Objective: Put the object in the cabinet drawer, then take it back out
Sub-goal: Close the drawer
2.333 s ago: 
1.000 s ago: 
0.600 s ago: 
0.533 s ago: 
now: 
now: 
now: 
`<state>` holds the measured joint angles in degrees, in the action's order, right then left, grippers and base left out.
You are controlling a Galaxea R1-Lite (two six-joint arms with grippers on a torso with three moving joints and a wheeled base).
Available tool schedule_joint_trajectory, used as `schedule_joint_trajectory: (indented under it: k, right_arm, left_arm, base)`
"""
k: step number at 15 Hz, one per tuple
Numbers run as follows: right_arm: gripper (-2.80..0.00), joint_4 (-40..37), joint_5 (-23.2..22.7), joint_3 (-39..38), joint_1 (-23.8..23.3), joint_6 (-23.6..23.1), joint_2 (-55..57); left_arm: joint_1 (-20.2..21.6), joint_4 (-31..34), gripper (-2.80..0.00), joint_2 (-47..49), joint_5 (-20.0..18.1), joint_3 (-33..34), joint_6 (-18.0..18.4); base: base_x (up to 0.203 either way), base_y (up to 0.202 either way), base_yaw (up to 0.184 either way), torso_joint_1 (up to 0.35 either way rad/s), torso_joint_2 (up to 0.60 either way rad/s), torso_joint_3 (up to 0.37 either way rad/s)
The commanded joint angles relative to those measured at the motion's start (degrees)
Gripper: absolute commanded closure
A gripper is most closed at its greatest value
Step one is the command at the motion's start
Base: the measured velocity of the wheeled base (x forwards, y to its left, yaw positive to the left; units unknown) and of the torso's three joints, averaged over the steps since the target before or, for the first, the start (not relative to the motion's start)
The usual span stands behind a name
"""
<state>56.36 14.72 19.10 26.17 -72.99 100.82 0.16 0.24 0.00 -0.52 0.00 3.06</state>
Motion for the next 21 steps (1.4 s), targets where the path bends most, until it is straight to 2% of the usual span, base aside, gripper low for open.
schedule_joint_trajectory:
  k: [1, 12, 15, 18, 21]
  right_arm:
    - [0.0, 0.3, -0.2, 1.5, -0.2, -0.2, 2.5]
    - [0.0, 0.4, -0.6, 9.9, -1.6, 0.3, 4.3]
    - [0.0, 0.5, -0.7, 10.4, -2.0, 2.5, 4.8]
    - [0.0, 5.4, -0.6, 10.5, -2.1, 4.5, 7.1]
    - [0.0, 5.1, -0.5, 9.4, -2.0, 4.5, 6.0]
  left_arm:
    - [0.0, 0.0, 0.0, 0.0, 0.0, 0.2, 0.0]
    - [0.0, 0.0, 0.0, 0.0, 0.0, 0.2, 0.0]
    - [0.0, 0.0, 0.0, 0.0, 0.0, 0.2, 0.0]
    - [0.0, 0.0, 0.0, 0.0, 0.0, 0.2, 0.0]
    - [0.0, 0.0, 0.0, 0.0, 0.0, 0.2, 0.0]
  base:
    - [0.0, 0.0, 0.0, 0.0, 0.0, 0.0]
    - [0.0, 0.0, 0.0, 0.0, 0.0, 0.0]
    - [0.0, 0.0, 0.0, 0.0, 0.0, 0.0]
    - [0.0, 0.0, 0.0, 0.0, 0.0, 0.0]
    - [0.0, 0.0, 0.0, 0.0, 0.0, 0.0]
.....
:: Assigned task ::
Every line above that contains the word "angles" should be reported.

:: Your solution ::
`<state>` holds the measured joint angles in degrees, in the action's order, right then left, grippers and base left out.
The commanded joint angles relative to those measured at the motion's start (degrees)

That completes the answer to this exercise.